The role of oxygen in metabolic regulation

Abstract

1. Under ordinary conditions the rate of energy metabolism in cells is governed by the ADP-feedback system, since the other reactants (inorganic phosphate, substrate, oxygen, enzymes and co-factors) are present in relative excess. 2. When the supply of oxygen is severely limited, it may assume the characteristics of a rate-limiter, and the pattern as well as the rate of metabolism may be altered. 3. The quantitative estimation of the severity of hypoxia is a more difficult problem than is generally realized. The available approaches include: direct measurement of tissue (perhaps intracellular) oxygen tension with micro-electrodes, measurement of the oxidation-reduction status of cells in terms of the ratios of oxidized and reduced forms of electron carrier components (e. g. NAD : NADH2), measurement of the concentrations of high energy compounds in the tissues, and measurement of the "excess lactate" concentration of tissues. The results of these various methods are not always in agreement, and the cause of this lack of agreement is an important problem to be solved. 4. Other important unsolved problems in this field are the relation between intracellular oxygen tension and the partition of ATP-formation between aerobic and anaerobic pathways, and the possible conservation of limited supplies of ATP by its selective utilization for those functions essential for cell survival. 5. Adaptation to chronic hypoxia may involve systemic adjustments which increase the delivery of oxygen to the cells, and cellular adjustments which enable the cells to survive a decrease in their oxygen supply.
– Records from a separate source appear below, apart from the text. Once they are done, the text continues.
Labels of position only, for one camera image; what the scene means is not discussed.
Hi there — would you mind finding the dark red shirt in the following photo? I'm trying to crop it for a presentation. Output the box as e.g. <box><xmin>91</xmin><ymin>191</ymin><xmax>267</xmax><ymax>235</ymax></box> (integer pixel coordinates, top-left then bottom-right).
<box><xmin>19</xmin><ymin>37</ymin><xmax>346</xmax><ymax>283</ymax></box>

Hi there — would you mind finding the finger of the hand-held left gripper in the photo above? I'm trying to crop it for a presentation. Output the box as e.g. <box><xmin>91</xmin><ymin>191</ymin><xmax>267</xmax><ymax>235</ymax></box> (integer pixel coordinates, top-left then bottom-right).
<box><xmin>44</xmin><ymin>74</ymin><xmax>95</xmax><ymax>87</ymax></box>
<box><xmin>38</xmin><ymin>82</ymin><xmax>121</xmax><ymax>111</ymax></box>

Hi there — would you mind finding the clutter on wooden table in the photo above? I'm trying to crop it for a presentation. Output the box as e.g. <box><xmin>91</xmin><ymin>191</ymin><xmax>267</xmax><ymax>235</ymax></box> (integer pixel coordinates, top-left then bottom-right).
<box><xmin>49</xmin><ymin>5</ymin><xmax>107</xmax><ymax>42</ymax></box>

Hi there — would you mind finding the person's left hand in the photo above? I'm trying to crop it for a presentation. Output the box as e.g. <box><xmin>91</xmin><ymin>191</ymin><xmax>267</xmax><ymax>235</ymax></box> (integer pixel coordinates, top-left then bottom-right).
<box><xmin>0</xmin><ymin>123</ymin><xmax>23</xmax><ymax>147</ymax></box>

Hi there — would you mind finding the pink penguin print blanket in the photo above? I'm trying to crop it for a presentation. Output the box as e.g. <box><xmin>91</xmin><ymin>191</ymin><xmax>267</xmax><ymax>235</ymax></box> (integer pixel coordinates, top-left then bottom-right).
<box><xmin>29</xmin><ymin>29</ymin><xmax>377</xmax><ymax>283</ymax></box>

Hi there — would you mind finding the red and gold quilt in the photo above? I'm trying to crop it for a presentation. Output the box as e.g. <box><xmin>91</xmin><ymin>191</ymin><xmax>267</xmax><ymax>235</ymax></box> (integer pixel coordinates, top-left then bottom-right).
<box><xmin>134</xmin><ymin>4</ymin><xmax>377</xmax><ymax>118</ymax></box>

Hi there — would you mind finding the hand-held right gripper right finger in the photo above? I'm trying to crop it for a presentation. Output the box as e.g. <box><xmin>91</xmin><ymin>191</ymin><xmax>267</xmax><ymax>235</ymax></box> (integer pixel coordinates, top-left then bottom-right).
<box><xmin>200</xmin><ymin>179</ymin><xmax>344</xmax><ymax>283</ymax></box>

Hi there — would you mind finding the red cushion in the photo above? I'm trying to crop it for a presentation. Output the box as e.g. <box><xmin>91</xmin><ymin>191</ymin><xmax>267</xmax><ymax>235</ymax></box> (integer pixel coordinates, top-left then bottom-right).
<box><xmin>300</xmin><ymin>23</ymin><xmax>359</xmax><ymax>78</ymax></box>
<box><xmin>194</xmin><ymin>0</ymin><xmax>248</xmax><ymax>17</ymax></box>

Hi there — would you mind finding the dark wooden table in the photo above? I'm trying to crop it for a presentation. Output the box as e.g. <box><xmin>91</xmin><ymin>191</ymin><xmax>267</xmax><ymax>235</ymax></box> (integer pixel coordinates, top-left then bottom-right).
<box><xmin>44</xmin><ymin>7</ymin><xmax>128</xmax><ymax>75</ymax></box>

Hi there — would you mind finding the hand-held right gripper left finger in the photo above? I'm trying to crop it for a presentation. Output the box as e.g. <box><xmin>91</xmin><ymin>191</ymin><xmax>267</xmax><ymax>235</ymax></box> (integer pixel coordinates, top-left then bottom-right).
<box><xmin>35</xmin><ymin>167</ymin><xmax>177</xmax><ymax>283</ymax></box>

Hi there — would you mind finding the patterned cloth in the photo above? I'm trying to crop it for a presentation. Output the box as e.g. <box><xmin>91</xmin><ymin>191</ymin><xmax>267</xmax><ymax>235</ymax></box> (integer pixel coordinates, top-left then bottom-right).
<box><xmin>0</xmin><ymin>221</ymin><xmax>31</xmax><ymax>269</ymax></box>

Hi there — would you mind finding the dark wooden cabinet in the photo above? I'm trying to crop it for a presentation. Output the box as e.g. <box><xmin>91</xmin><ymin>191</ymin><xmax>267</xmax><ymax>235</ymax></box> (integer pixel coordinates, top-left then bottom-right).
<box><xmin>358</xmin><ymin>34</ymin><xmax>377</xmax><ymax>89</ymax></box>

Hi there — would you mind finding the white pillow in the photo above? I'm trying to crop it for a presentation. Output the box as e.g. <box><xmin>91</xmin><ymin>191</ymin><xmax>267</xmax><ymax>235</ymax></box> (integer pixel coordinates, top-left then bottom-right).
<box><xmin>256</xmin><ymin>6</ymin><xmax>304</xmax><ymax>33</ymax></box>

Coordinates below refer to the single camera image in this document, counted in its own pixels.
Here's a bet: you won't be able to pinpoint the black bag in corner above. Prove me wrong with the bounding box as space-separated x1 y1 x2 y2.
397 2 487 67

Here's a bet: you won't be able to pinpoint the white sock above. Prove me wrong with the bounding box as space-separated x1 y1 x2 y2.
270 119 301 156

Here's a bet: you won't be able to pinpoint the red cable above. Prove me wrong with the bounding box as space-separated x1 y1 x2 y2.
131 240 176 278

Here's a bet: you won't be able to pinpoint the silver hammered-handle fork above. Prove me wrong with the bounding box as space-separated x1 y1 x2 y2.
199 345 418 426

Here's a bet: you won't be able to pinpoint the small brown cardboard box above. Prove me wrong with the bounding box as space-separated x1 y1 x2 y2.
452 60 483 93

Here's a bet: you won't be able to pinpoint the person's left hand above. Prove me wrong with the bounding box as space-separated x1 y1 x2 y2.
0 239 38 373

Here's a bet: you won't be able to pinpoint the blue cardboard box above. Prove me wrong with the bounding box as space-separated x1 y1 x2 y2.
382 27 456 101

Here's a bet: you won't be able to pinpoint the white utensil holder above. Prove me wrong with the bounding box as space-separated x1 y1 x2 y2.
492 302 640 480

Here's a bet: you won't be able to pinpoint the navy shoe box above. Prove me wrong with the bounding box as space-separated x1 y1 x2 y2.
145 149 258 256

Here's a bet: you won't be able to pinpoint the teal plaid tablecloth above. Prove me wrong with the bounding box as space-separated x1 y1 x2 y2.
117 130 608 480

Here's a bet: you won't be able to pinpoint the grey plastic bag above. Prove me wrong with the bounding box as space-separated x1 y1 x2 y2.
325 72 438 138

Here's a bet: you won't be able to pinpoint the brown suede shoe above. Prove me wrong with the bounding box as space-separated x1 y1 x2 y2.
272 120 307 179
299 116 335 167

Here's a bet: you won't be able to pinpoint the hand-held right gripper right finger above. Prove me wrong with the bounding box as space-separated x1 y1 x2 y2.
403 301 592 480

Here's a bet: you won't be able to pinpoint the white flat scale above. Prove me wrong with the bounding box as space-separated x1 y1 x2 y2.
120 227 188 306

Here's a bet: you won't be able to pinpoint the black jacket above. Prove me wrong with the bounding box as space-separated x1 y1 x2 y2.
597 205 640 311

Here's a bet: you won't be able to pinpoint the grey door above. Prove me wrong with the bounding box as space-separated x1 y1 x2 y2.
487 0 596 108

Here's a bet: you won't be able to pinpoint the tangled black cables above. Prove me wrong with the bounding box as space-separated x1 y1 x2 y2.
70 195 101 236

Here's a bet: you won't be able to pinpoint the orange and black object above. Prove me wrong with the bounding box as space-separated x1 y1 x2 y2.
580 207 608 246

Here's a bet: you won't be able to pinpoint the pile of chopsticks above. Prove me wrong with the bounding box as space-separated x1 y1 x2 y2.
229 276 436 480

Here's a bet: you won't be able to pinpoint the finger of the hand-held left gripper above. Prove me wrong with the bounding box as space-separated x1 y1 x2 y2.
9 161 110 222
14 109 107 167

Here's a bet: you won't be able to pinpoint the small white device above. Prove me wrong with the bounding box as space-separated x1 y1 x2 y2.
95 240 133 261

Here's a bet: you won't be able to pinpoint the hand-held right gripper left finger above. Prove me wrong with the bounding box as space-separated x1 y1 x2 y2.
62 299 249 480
The occurrence of the systemic adjustments is well established, but the occurrence of cellular adjustments is controversial. 6. It may be concluded that oxygen tension becomes a metabolic regulator only when the intracellular oxygen tension falls to very low levels indeed. 7. The responses of the cells to this condition of severe oxygen deficiency may include: (a) adaptive enzyme changes which permit more efficient utilization of the available oxygen, (b) increased contribution of anaerobic metabolism, and (c) selective utilization of the available energy supply for those functions which are most essential for the survival of the cells. © 1966 Biologischen Anstalt Helgoland.